Repeat the records verbatim and leave the pictures out of your copy.
::: THE DATA :::
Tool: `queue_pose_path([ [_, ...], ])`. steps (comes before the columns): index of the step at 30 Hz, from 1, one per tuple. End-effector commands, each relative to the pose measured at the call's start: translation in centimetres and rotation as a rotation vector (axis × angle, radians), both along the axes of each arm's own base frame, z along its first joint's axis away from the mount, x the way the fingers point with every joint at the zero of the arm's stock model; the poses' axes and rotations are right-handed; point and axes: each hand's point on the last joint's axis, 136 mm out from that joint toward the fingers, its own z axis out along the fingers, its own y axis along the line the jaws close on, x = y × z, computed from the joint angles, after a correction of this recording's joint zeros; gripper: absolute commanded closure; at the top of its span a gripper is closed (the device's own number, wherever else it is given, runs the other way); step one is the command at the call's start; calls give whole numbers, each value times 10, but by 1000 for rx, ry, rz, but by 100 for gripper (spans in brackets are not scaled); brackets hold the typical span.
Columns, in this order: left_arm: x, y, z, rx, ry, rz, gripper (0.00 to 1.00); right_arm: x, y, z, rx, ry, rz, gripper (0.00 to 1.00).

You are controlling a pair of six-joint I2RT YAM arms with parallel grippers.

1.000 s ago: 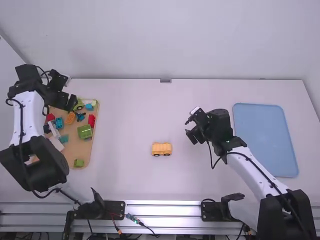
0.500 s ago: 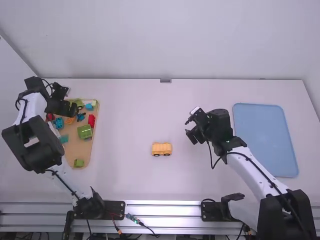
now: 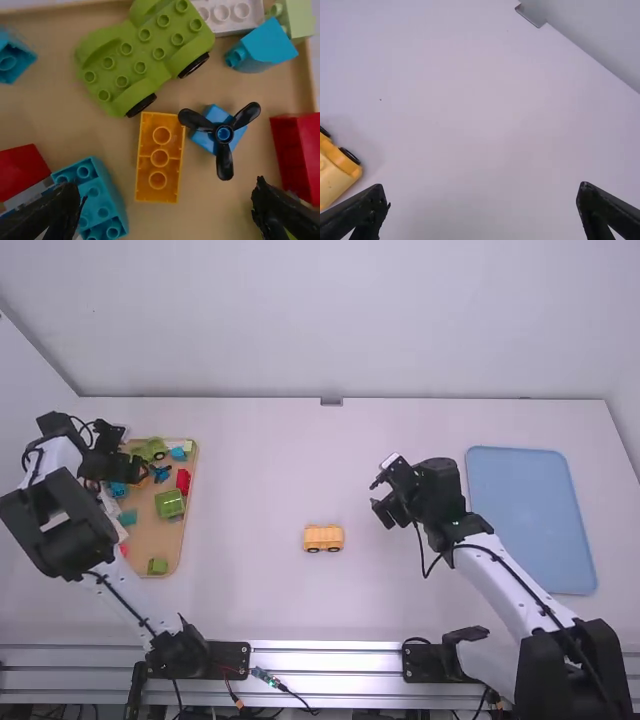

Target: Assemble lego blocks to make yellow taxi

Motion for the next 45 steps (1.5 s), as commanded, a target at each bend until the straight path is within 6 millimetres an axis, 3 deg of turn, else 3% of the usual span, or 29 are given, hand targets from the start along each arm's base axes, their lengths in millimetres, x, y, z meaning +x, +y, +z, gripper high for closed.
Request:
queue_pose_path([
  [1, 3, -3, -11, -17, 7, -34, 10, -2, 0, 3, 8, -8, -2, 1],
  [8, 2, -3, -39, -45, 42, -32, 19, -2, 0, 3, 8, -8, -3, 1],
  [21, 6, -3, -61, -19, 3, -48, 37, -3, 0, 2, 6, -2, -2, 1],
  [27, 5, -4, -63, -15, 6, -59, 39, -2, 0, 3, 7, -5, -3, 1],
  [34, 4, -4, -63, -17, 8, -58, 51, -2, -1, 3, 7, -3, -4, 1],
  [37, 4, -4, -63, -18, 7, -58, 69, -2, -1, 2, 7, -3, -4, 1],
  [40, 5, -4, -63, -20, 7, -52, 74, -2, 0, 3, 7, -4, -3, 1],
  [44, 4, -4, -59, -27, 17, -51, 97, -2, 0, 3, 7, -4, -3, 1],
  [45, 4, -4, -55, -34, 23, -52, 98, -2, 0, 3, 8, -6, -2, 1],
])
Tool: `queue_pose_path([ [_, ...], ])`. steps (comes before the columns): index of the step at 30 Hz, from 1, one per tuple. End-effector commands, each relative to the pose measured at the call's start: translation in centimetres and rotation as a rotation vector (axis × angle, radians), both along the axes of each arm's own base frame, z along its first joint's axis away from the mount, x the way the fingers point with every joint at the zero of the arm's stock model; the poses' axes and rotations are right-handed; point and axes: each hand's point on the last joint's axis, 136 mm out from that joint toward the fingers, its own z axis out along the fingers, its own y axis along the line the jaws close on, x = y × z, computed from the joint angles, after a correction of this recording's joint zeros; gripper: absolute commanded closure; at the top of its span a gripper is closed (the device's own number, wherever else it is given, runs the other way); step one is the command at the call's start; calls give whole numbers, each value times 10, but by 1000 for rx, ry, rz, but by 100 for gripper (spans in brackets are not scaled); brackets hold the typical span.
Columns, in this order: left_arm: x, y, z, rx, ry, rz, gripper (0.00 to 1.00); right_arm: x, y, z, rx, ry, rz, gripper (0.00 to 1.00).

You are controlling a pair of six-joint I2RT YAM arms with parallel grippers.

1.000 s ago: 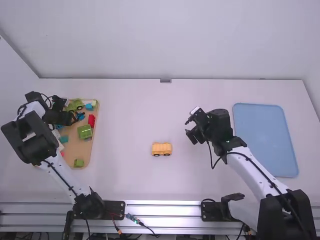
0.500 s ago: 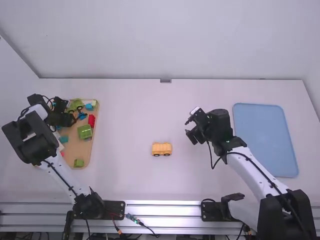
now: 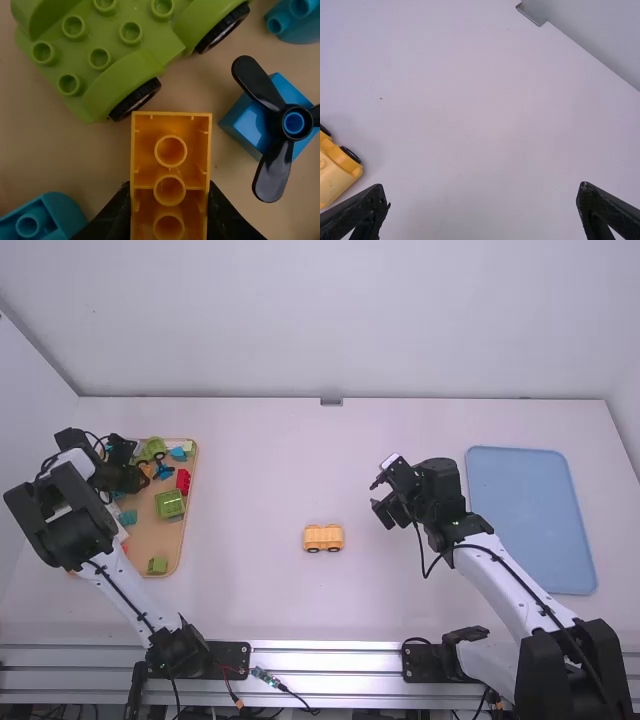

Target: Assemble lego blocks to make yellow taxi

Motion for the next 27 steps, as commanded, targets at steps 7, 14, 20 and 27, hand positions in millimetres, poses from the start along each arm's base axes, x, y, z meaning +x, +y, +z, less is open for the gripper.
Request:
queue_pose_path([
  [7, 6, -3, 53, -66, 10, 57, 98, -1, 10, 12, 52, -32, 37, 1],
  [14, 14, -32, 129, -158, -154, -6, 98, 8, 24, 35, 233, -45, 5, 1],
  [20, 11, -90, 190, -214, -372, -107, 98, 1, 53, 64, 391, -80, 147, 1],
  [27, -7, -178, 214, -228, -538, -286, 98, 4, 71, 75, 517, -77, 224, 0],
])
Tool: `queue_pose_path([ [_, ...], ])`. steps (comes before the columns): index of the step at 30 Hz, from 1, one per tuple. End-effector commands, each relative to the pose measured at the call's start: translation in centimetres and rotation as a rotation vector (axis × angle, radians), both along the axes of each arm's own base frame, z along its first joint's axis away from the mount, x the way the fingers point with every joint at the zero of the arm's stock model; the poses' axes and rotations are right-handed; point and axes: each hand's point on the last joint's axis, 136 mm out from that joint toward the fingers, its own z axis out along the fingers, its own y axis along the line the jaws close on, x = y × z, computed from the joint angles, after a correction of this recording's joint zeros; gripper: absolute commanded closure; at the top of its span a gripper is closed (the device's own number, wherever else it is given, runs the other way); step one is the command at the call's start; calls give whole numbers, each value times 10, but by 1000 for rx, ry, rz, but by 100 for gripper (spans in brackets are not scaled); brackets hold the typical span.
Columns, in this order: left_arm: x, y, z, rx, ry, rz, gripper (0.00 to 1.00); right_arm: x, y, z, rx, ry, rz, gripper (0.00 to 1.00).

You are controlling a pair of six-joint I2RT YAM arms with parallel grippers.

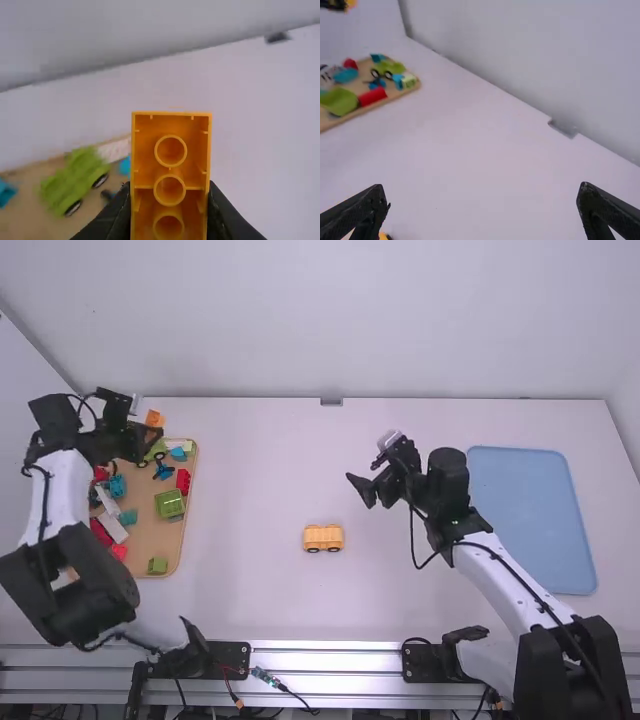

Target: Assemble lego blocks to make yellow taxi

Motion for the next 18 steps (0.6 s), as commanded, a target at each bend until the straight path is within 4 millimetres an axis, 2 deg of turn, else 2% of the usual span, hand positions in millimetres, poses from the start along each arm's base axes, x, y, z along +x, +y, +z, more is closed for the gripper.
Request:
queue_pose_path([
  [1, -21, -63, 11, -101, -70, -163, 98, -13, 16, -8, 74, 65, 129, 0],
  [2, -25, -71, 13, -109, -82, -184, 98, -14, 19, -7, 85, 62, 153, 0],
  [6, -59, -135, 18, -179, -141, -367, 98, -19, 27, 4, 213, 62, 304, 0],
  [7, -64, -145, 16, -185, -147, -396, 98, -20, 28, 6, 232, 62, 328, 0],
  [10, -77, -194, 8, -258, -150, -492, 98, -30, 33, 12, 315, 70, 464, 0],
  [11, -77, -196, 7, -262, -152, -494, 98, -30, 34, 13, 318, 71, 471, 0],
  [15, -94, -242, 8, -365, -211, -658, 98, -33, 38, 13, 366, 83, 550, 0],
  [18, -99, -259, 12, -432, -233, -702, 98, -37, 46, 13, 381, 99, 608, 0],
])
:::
**ANSWER AREA:**
Tool: `queue_pose_path([ [_, ...], ])`. steps (comes before the columns): index of the step at 30 Hz, from 1, one per tuple. End-effector commands, each relative to the pose measured at the call's start: translation in centimetres and rotation as a rotation vector (axis × angle, radians), both along the axes of each arm's own base frame, z along its first joint's axis away from the mount, x the way the fingers point with every joint at the zero of the arm's stock model; the poses' axes and rotations are right-handed; point and axes: each hand's point on the last joint's axis, 136 mm out from that joint toward the fingers, its own z axis out along the fingers, its own y axis along the line the jaws close on, x = y × z, computed from the joint angles, after a correction of this recording's joint zeros; gripper: absolute commanded closure; at the top of its span a gripper is closed (the device's own number, wherever else it is given, runs the other way); step one is the command at the call's start; calls give whole numbers, each value times 10, but by 1000 for rx, ry, rz, but by 100 for gripper (spans in brackets are not scaled); brackets hold the typical span.
Columns, in this order: left_arm: x, y, z, rx, ry, rz, gripper (0.00 to 1.00); right_arm: x, y, z, rx, ry, rz, gripper (0.00 to 1.00).

You are controlling a pair of six-joint I2RT YAM arms with parallel grippers.

1.000 s ago: 
0.500 s ago: 
now: 

Target: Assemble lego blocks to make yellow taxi

Motion for the next 45 steps (1.5 s), as commanded, a target at each bend until the straight path is within 6 millimetres an axis, 3 deg of turn, else 3% of the usual span, or 29 are given, hand targets from the start along each arm's base axes, their lengths in millimetres, x, y, z meaning +x, +y, +z, gripper high for closed.
Request:
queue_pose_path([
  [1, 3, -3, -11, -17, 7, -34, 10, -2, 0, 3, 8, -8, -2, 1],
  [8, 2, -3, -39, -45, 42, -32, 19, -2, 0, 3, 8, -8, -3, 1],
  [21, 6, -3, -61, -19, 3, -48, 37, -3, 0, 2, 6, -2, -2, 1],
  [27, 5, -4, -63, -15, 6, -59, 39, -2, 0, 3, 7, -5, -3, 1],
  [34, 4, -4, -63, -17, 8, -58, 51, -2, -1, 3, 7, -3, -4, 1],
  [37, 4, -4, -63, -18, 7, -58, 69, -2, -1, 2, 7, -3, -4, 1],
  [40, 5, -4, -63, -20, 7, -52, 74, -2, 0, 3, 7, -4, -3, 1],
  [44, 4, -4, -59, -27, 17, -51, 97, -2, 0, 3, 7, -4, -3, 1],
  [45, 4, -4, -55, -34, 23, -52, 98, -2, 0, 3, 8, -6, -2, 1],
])
Tool: `queue_pose_path([ [_, ...], ])`. steps (comes before the columns): index of the step at 30 Hz, from 1, one per tuple. End-effector commands, each relative to the pose measured at the call's start: translation in centimetres and rotation as a rotation vector (axis × angle, radians), both along the axes of each arm's own base frame, z along its first joint's axis away from the mount, x the way the fingers point with every joint at the zero of the arm's stock model; the poses' axes and rotations are right-handed; point and axes: each hand's point on the last joint's axis, 136 mm out from that joint toward the fingers, its own z axis out along the fingers, its own y axis along the line the jaws close on, x = y × z, computed from the joint angles, after a correction of this recording's joint zeros; gripper: absolute commanded closure; at the top of its span a gripper is closed (the device's own number, wherever else it is given, runs the other way); step one is the command at the call's start; calls give whole numbers, each value times 10, but by 1000 for rx, ry, rz, but by 100 for gripper (spans in brackets are not scaled); brackets hold the typical span.
Columns, in this order: left_arm: x, y, z, rx, ry, rz, gripper (0.00 to 1.00); right_arm: x, y, z, rx, ry, rz, gripper (0.00 to 1.00).

You are controlling a pair of six-joint I2RT YAM arms with parallel grippers.

1.000 s ago: 
0.500 s ago: 
now: 

Target: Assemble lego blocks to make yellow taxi

Motion for the next 27 steps, as commanded, targets at steps 7, 14, 20 and 27, hand positions in millimetres, poses from the start along each arm's base axes, x, y, z meaning +x, +y, +z, less is open for the gripper.
Request:
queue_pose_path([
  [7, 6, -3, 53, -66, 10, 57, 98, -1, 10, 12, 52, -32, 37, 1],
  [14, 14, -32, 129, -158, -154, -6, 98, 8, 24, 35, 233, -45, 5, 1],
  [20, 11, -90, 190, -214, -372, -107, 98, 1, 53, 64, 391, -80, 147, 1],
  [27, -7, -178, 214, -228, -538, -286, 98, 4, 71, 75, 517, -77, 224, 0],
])
Tool: `queue_pose_path([ [_, ...], ])`. steps (comes before the columns): index of the step at 30 Hz, from 1, one per tuple. End-effector commands, each relative to the pose measured at the call's start: translation in centimetres and rotation as a rotation vector (axis × angle, radians), both along the axes of each arm's own base frame, z along its first joint's axis away from the mount, x the way the fingers point with every joint at the zero of the arm's stock model; the poses' axes and rotations are right-handed; point and axes: each hand's point on the last joint's axis, 136 mm out from that joint toward the fingers, its own z axis out along the fingers, its own y axis along the line the jaws close on, x = y × z, computed from the joint angles, after a correction of this recording's joint zeros; gripper: absolute commanded closure; at the top of its span a gripper is closed (the device's own number, wherever else it is given, runs the other way); step one is the command at the call's start; calls give whole numbers, each value times 10, but by 1000 for rx, ry, rz, but by 100 for gripper (spans in brackets are not scaled); brackets hold the typical span.
Columns, in this order: left_arm: x, y, z, rx, ry, rz, gripper (0.00 to 1.00); right_arm: x, y, z, rx, ry, rz, gripper (0.00 to 1.00).

You are controlling a pair of six-joint I2RT YAM arms with parallel grippers.


Target: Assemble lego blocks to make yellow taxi

Motion for the next 18 steps (0.6 s), as commanded, a target at each bend until the straight path is within 4 millimetres an axis, 2 deg of turn, else 2% of the usual span, hand positions in millimetres, poses from the start along each arm's base axes, x, y, z along +x, +y, +z, more is closed for the gripper.
Request:
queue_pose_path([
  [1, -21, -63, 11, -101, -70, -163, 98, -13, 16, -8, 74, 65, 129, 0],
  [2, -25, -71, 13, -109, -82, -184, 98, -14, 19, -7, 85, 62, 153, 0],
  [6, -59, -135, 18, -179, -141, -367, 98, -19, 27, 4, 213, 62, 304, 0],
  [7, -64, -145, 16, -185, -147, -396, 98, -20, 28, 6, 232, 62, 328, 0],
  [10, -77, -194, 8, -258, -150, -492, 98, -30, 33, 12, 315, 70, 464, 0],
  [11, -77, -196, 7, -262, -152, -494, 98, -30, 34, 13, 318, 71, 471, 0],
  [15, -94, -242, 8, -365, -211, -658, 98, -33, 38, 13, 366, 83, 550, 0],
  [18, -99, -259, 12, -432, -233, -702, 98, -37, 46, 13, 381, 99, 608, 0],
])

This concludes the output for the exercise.